Brute Force Approach
public class EncodeDecodeStrings {
public String encode(List<String> inputList) {
return String.join(":;", inputList); // Join elements with ":;"
}
// Decodes a single string to a list of strings
public List<String> decode(String inputString) {
return Arrays.asList(inputString.split(":;")); // Split by ":;"
}
}
• This approach fails if the input strings contain the delimiter “:;”, as it causes ambiguity during decoding.
• For robust solutions, consider encoding using length-prefix or escape sequences.

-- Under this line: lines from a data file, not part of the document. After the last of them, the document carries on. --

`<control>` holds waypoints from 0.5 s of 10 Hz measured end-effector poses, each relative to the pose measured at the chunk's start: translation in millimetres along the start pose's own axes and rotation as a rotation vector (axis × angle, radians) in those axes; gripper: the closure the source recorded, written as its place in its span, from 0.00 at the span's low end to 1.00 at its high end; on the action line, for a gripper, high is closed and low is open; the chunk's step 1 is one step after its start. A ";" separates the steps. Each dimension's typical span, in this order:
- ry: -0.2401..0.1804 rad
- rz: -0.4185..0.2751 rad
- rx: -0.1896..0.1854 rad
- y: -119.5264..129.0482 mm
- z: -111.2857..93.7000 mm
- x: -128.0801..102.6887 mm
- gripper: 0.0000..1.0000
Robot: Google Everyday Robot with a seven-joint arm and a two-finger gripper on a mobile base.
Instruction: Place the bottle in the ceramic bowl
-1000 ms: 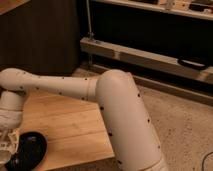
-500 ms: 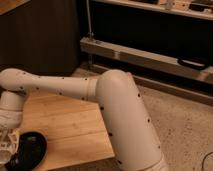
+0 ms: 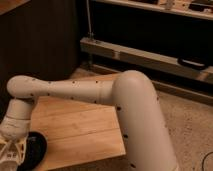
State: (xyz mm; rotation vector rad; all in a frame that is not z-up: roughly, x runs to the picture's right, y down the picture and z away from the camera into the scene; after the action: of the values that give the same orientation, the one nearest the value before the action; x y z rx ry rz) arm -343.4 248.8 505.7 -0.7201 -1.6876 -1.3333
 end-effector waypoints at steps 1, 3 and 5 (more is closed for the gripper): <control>0.002 0.001 0.001 7.1 4.0 -4.8 1.00; 0.005 -0.007 -0.008 11.1 12.5 -6.2 1.00; 0.002 -0.025 -0.016 3.2 17.4 2.7 1.00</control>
State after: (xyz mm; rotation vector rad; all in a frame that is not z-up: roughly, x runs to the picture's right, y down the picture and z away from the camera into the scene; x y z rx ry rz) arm -346.5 266.3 508.3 -0.7087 -1.6910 -1.3655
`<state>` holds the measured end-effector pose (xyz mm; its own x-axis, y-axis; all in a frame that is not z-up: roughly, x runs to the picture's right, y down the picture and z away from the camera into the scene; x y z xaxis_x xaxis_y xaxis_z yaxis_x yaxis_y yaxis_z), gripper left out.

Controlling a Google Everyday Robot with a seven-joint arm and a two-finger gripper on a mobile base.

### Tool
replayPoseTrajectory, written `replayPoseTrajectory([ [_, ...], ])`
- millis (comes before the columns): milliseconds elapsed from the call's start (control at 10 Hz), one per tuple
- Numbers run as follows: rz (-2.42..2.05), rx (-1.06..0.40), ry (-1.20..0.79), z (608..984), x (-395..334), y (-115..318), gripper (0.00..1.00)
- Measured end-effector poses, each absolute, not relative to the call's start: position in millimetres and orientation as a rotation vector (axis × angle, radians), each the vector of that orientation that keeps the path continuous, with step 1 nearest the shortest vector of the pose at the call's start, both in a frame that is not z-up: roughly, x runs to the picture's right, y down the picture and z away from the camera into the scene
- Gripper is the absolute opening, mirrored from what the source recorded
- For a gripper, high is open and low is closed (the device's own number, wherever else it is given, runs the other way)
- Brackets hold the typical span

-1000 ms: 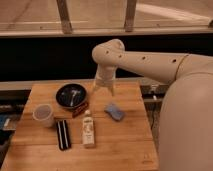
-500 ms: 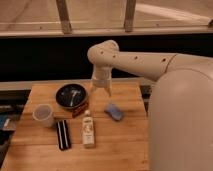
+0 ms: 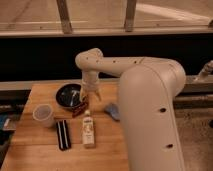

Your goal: Place the pepper in the ceramic cup

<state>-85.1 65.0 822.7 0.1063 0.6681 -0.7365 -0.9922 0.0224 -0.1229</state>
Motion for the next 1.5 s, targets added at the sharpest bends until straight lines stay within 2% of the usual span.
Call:
replayPoseTrajectory([
  [300,1.388,-0.770,0.595,841,-85,81,0.65],
  [900,1.390,-0.782,0.603,846,-84,84,0.65],
  [1300,1.389,-0.815,0.657,884,-77,112,0.65],
  [1500,1.385,-0.818,0.665,890,-80,112,0.65],
])
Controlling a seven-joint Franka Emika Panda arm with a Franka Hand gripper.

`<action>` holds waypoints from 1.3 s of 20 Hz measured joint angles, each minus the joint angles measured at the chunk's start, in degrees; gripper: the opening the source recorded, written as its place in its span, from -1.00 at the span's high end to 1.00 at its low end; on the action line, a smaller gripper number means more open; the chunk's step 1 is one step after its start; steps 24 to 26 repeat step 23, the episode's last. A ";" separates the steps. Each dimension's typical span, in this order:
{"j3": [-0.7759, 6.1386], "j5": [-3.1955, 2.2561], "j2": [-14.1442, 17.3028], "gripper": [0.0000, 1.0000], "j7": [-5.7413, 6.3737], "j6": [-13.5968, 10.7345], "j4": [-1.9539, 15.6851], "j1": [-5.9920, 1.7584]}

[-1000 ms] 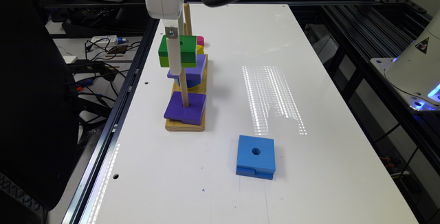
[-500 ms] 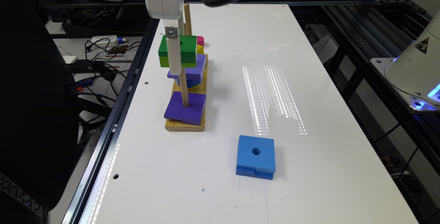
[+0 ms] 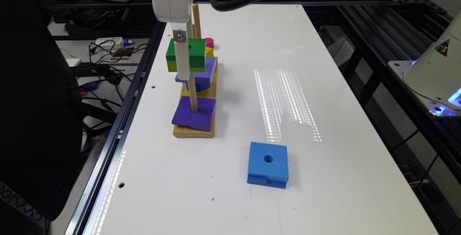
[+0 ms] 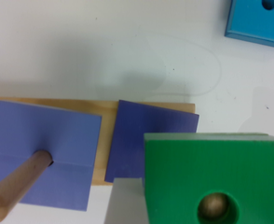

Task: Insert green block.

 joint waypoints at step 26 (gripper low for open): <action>-0.05 -1.00 4.57 1.00 0.05 3.77 -0.21 0.02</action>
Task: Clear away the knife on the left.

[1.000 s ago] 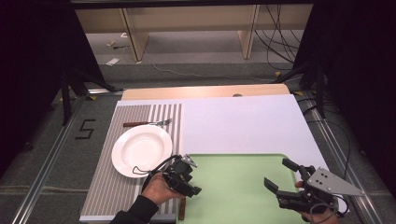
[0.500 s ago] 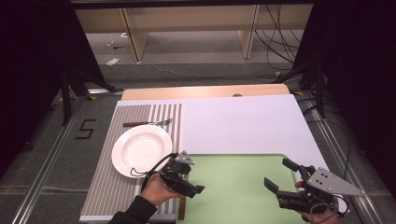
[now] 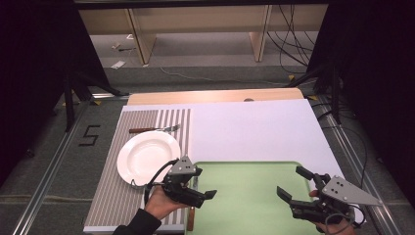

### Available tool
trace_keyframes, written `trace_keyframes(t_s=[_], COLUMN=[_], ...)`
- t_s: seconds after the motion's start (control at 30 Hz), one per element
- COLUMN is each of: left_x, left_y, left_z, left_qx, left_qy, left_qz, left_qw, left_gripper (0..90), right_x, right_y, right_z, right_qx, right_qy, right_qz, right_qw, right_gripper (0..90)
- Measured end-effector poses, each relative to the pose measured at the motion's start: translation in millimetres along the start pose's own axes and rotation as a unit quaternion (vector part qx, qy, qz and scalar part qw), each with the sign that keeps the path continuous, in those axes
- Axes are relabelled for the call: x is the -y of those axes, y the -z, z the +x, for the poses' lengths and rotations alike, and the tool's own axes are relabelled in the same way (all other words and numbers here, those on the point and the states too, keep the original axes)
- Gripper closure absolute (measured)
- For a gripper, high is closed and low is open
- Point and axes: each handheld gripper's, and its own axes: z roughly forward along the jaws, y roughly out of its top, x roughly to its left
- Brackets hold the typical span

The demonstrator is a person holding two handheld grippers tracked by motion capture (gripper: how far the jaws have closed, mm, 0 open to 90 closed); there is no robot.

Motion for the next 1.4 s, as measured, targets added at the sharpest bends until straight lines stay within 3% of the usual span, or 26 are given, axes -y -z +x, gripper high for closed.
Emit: trace_keyframes(t_s=[0.27, 0.43, 0.7, 0.93, 1.1, 1.17, 1.3, 1.4], left_x=[4.2, 9.5, 19.5, 30.0, 32.8, 31.6, 30.6, 30.3], left_y=[15.1, 19.8, 22.9, 26.4, 26.9, 27.0, 29.6, 30.2], left_z=[-2.6, -2.9, -5.7, -12.6, -12.8, -12.5, -6.9, -6.3], left_qx=[-0.005, -0.01, -0.015, -0.034, -0.039, -0.047, -0.043, -0.043], left_qy=[-0.015, -0.018, -0.032, -0.047, -0.029, -0.037, -0.018, -0.018], left_qz=[-0.058, -0.078, -0.092, -0.094, -0.108, -0.104, -0.114, -0.115], left_qw=[0.9982, 0.9967, 0.9951, 0.9938, 0.993, 0.9928, 0.9924, 0.9922], left_gripper=[15.3, 15.4, 15.3, 15.2, 15.3, 15.3, 15.5, 15.5], right_x=[0.0, 0.0, -0.1, -0.4, -0.4, -0.4, -0.3, -0.4], right_y=[0.0, 0.1, 0.3, 0.5, 0.3, 0.3, -0.1, 0.0], right_z=[0.1, 0.2, 0.5, 1.3, 1.1, 1.0, 0.9, 0.9], right_qx=[0.0, 0.0, 0.0, -0.002, -0.003, -0.003, -0.002, -0.003], right_qy=[0.0, 0.0, 0.0, 0.001, 0.001, 0.001, 0.001, 0.002], right_qz=[0.0, 0.0, 0.0, -0.002, -0.002, -0.002, 0.0, -0.001], right_qw=[1.0, 1.0, 1.0, 1.0, 1.0, 1.0, 1.0, 1.0], right_gripper=[15.2, 15.2, 15.1, 15.1, 15.2, 15.1, 15.2, 15.2])
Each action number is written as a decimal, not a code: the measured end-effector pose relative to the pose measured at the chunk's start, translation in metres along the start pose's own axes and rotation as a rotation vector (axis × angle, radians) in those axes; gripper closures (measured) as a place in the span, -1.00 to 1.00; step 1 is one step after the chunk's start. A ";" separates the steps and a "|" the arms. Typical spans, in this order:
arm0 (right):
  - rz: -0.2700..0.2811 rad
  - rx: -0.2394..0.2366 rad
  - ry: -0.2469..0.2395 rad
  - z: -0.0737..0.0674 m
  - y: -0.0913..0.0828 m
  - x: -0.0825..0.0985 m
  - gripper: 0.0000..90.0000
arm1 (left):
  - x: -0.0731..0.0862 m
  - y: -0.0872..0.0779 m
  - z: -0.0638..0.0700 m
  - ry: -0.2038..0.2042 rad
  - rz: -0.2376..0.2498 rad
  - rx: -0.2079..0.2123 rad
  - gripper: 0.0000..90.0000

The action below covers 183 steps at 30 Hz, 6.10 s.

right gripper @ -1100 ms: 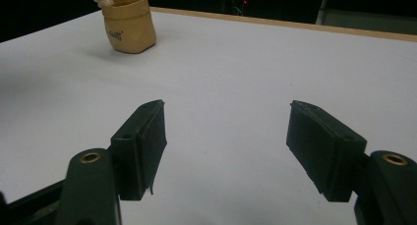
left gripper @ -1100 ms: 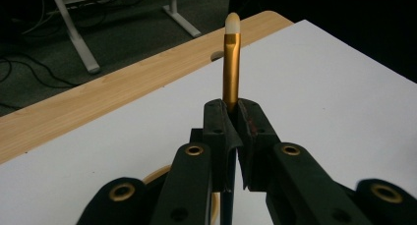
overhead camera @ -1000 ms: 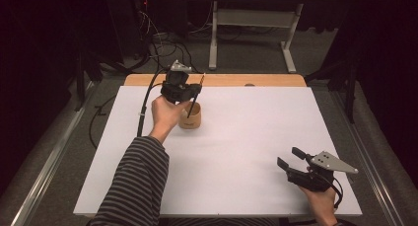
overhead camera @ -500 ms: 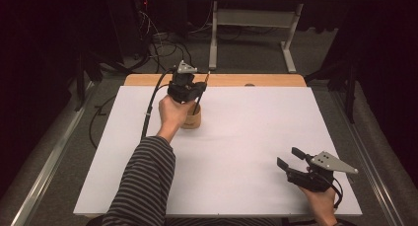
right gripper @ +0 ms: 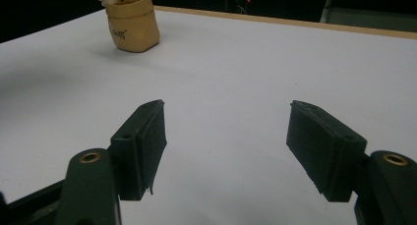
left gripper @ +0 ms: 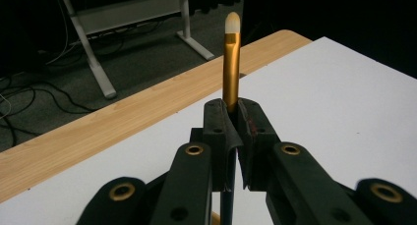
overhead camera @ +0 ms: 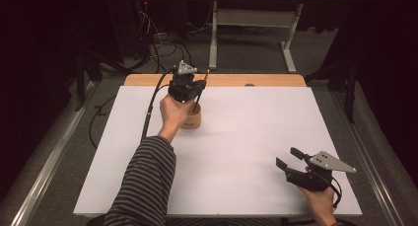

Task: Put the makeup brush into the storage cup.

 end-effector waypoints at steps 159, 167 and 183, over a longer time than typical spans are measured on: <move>0.007 0.010 0.002 0.002 -0.002 -0.001 -0.27 | 0.038 -0.091 -0.024 -0.030 -0.023 0.057 -0.42; 0.007 0.009 0.005 0.001 -0.001 -0.001 -0.27 | 0.041 -0.099 -0.026 -0.033 -0.014 0.055 -0.42; 0.007 0.009 0.004 0.001 -0.001 -0.001 -0.26 | 0.045 -0.113 -0.025 -0.017 0.007 0.054 -0.41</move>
Point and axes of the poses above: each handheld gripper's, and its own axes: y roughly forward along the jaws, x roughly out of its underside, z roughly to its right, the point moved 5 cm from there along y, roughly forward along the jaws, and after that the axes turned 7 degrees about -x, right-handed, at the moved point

Optimized Approach: Using Two-Pass Parsing
The algorithm uses prefix encoding to separate strings clearly. A length-based prefix avoids conflicts with special characters in the strings, ensuring that decoding is unambiguous.
• Two-Pointer Technique:
• Efficiently handles the parsing of lengths and substrings.
• StringBuilder:
• Used for efficient string concatenation during encoding.
1. By adding the string’s length as a prefix, the decoder knows exactly how many characters to extract for each substring.
2. The use of a delimiter (#) separates the prefix from the string, ensuring clarity even when the string contains digits.
public class Codec {
public String encode(List<String> strs) {
StringBuilder encoded = new StringBuilder();
for (String str : strs) {
encoded.append(str.length()).append("#").append(str);
}
return encoded.toString();
}
public List<String> decode(String s) {
List<String> result = new ArrayList<>();
int i = 0;
while (i < s.length()) {
int j = i;
while (s.charAt(j) != '#') {
j++;
}
int length = Integer.parseInt(s.substring(i, j));
i = j + 1;
result.add(s.substring(i, i + length));
i += length;
}
return result;
}
}
Line-By-Line Explanation
Step 1: Convert list of strings with encode
public String encode(List<String> strs) {
StringBuilder encoded = new StringBuilder();
for (String str : strs) {
encoded.append(str.length()).append("#").append(str);
}
return encoded.toString();
}
- For each string in the list:
- Append the length of the string followed by a “#” delimiter
- Append the string itself
- Example: For [“hello”, “world”], it creates: 5#hello5#world
- Using a length prefix ensures the encoding is unambiguous, even if the strings contain special characters (like “#”).
Step 2: Decode Strings
public List<String> decode(String s) {
List<String> result = new ArrayList<>();
int i = 0;
while (i < s.length()) {
int j = i;
while (s.charAt(j) != '#') {
j++;
}
int length = Integer.parseInt(s.substring(i, j));
i = j + 1;
result.add(s.substring(i, i + length));
i += length;
}
return result;
}
- Initializes i to 0, which acts as a pointer to track the current position in the encoded string s.
- Finds the position j of the # delimiter, which separates the length prefix from the string content.
- Extracts the substring between i and j (the length prefix) and converts it into an integer length.
- Extracts the substring of length length starting at i and adds it to the result list.
Why This Code Works
The use of a length prefix makes this encoding method robust and unambiguous. The presence of # or numbers in the string content does not affect the algorithm, as it treats them as regular characters during both encoding and decoding. This approach adheres to LeetCode best practices by being clear, efficient, and handling all edge cases effectively.